Caving to pressure from a couple friends, I decided that yes, today I would wake up at an unGodly hour to go to a 6AM boot camp class at my gym. I normally shudder past it around 6:30, wincing at the yelling and loud horrible music on my way to the treadmill or weight room.
Not today! Set my alarm extra early, pre-packed for the next day, went to bed extra early... when I arrived this morning, discovered it was cancelled when only four people showed up, none of whom were the instructor.
I scowled. Fumed, even. "NOW I have to figure out what to do on my own!!" Grrr. I'd had some coffee but it obviously hadn't made it all the way through my system yet.
"Fine! I'll go to the weight room." I stalked on up.
I tend to avoid the weight room in the very early morning because there is an older man there who always glares at me like I'm personally offending him by existing. I made a point this morning to smile at him as big and genuinely as possible, to which he responded by giving me a look of disgust and turning away. I didn't care because my gym crush ALSO happened to be there, and he did smile at me with that adorable crinkle-eyed smile, and so all was right with the world. I had my ipod with me so I could tune out the music which always seems to sound like someone going through electroshock therapy. I could ignore that my gym crush was about to see my ugly weightlifting face.
I spent a couple minutes thinking about what I wanted to do, and I won't bore you with the particulars... just to say, I CRUSHED the workout this morning. Absolutely crushed it. I challenged myself, practiced things I'm not yet good at, got my heart rate way up, worked my back, arms, core, and did not think for one moment I didn't belong there just because I was the only woman in that room at that moment.

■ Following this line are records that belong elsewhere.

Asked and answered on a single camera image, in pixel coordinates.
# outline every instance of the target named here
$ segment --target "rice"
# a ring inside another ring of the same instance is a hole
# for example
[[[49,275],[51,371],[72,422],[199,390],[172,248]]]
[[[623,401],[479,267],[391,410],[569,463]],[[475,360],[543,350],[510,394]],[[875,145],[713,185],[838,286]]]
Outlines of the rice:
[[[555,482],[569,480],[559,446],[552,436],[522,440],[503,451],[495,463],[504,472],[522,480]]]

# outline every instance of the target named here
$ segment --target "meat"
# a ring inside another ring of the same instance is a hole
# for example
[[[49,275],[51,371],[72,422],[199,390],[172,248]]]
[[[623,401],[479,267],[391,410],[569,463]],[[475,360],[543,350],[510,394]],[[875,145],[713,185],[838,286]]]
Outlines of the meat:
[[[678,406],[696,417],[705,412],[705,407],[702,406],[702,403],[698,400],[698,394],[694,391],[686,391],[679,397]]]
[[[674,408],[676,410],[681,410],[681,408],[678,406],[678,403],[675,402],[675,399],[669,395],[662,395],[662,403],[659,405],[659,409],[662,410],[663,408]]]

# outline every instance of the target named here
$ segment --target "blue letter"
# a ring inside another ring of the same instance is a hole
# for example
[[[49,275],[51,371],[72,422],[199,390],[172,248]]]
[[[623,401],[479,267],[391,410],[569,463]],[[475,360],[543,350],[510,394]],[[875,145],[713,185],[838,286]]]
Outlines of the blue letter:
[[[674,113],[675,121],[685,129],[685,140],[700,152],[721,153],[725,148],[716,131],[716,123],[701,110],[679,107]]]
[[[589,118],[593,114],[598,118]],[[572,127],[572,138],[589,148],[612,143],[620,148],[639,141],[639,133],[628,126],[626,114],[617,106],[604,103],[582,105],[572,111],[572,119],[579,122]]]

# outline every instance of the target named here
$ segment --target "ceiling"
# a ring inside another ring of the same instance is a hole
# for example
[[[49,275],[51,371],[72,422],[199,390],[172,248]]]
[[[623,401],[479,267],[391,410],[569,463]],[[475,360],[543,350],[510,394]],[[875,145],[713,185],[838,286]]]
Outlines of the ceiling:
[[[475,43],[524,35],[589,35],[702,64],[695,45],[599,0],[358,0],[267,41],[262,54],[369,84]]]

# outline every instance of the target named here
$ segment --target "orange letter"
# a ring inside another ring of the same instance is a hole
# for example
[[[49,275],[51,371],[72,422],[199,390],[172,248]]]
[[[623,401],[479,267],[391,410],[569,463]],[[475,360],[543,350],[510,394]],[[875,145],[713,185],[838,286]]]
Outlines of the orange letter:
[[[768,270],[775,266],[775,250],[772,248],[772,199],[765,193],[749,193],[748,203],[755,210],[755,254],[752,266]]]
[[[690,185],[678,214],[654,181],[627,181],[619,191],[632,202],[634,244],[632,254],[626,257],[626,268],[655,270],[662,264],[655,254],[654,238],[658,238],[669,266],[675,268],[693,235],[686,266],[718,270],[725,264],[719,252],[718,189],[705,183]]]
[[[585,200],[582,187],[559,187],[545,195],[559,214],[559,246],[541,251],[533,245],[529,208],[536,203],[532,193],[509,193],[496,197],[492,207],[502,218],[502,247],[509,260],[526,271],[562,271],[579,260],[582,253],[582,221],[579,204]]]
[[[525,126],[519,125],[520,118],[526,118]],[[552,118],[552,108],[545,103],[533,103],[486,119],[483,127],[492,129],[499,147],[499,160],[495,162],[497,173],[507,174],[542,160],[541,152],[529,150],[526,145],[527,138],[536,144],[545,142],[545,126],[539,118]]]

When I got to the locker room to get ready for work, I felt elated. Strong, sweaty, sore and tired in a good way. I texted my trainer to brag and celebrate and get affirmation (Seriously, he has got to think he got saddled with an extra kid when he took me on, but he is cool with it, and so I am, too. He is very affirming.)
When I went to the mirror to fix my hair, I looked myself in the eye and thought, Look what you did today -all by yourself, doing extra sets just because you could, no one cheering you on, no one even noticing.
Then I had a domino cascade of revelations:
1. I did not once think, oh, class is cancelled, I'm going home;
2. I did not look in the mirror and immediately see my pouchy tummy or mighty bat-wings;
3. I did not think, I'm pissed off, I'm getting a peppermint mocha on the way to work;
4. I did not think, I need to stay out of the way of the "real" athletes.
I did think:
1. I wonder if I can do that? I think I'll try.
2. I did X weight before, let's add some.
3. Can I do 5 more? Let's find out.
4. This is my space, walk around me.
Until just a couple months ago, I was concerned that if I didn't have my awesome trainer and my awesome therapist, that I would not be able to continue all the good work I've done up to this point. I realized recently, in a quiet sort of way, that all the hand-holding and special help I needed the last two years accomplished something even bigger in me -the realization that I can do this work now without so much dependence on other people.
I've worked through the big stuff that weighed me down and required a lot of help to make through intact. Old fear, lack of confidence, being convinced that I'm not supposed to exist so I'm always in the way seem a world away and another person's life. All that garbage in my head... crushed it.
I am in awe of the work God has done in me, and so, so grateful for His healing love.